TRY IT
Where the line containing "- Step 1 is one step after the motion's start" appears, begin retyping; continue exactly through the final line of the data. Omit every picture.
..........
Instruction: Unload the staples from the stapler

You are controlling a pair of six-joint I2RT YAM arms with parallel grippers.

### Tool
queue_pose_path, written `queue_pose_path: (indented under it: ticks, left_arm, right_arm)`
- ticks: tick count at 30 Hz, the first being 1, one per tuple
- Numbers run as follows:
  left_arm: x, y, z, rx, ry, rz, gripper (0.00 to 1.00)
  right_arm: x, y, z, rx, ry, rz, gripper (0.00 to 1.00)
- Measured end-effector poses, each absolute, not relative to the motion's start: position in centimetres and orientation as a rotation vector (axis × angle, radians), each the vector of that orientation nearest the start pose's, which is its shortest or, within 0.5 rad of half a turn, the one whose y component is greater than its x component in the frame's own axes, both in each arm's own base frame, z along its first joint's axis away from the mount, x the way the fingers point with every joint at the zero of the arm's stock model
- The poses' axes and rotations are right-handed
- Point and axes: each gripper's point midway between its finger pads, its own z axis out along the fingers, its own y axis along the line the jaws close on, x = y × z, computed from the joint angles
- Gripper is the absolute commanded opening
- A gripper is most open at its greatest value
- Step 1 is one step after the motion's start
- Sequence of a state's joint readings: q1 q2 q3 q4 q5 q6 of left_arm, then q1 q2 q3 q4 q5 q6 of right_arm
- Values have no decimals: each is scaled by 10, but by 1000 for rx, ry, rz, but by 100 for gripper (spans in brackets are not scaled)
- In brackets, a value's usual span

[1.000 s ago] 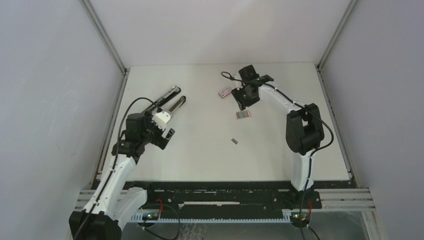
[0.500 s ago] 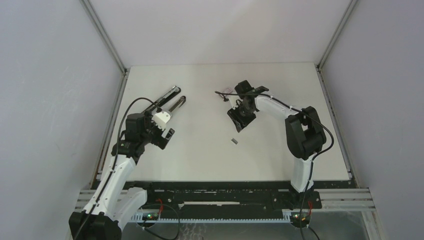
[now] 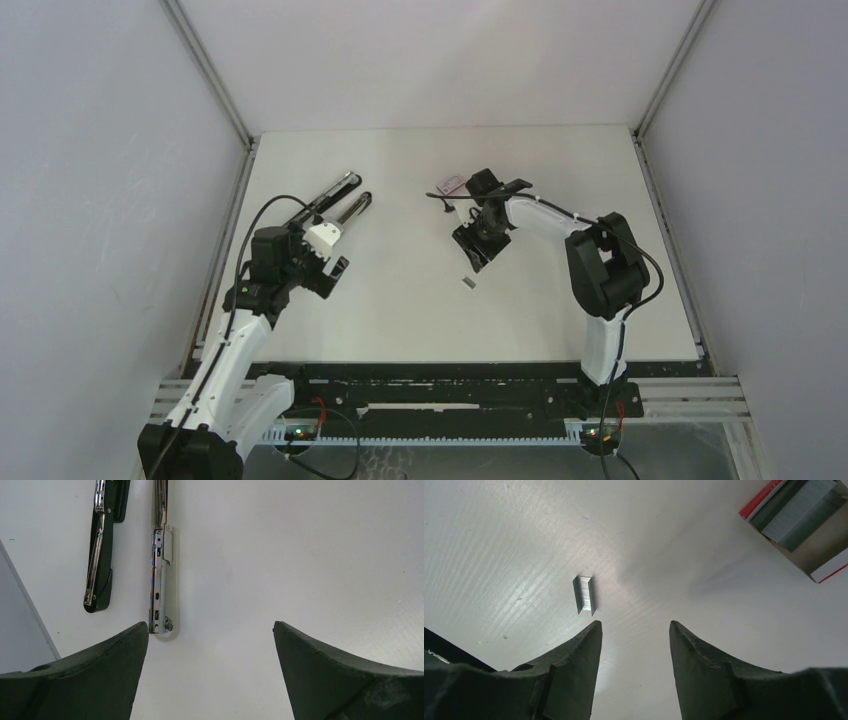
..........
RESPONSE TO THE TASK
- Step 1 is one step after the motion's start
- Sequence of a state's joint readings: q1 q2 q3 q4 q5 q6 of left_arm, then q1 q2 q3 q4 q5 q6 of right_arm
- Values have no decimals: each is scaled by 10, but by 1000 for rx, ry, rz, but by 100 for gripper (spans in brackets are not scaled)
- In brackets, a value's usual span

[1.000 s ago] 
[0.500 s ago] 
[now] 

Nothing remains to be answered in this exercise.